Aim of the task
Without changing anything, set down every line shown below.

-- Opening Marker --

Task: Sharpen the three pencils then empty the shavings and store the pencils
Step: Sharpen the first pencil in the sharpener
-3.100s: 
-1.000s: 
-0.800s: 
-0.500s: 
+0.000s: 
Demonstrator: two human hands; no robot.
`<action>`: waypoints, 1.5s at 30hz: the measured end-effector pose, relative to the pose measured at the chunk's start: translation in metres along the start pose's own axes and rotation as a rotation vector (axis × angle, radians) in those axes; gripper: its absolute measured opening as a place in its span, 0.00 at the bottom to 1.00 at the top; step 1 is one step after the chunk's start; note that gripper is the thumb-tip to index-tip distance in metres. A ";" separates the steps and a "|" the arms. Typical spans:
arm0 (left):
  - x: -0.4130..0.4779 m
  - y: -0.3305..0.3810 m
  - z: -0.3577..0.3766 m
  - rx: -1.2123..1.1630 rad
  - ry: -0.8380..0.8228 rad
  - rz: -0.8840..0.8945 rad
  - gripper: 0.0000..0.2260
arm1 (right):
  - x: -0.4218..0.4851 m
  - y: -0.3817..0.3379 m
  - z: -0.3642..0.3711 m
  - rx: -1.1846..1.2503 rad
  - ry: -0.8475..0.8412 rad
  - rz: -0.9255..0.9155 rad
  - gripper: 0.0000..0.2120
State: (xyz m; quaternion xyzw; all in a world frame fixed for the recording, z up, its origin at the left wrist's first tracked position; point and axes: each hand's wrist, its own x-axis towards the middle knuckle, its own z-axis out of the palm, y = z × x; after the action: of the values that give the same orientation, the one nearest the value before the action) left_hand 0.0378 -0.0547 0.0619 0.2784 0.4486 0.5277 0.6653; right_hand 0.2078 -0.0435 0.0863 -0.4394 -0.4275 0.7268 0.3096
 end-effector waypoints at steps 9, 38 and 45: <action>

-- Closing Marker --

Exercise solution
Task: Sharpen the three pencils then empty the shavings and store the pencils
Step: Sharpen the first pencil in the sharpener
-3.100s: 
-1.000s: 
-0.800s: 
-0.500s: 
+0.000s: 
Demonstrator: two human hands; no robot.
`<action>`: waypoints, 1.5s at 30hz: the measured end-effector pose, relative to the pose measured at the chunk's start: translation in metres along the start pose's own axes and rotation as a rotation vector (axis × angle, radians) in those axes; gripper: its absolute measured opening as a place in its span, 0.00 at the bottom to 1.00 at the top; step 1 is one step after the chunk's start; note that gripper is the thumb-tip to index-tip distance in metres. A ";" separates the steps and a "|" the arms. Typical spans:
arm0 (left):
  - x: -0.4130..0.4779 m
  - y: -0.3305..0.3810 m
  - z: -0.3577..0.3766 m
  - rx: -1.2123..1.1630 rad
  - ry: -0.8380..0.8228 rad
  - rz: -0.8840..0.8945 rad
  - gripper: 0.0000..0.2260
arm1 (right):
  - x: -0.4218..0.4851 m
  - y: -0.3817..0.3379 m
  - z: -0.3642..0.3711 m
  - rx: -1.1846..1.2503 rad
  - ry: -0.8475..0.8412 rad
  - rz: -0.9255..0.9155 rad
  - gripper: 0.0000..0.2120
State: (xyz m; quaternion xyzw; all in a world frame fixed for the recording, z up, its origin at the left wrist's first tracked position; point and axes: each hand's wrist, its own x-axis towards the middle knuckle, its own z-axis out of the palm, y = z × x; after the action: of the values that give the same orientation, the one nearest the value before the action) left_hand 0.0378 -0.0547 0.0619 0.2784 0.4486 0.5277 0.6653; right_hand 0.2078 -0.0435 0.0863 -0.4394 -0.4275 0.7268 0.3096
 end-effector waypoints at steps 9, 38 and 45: <action>

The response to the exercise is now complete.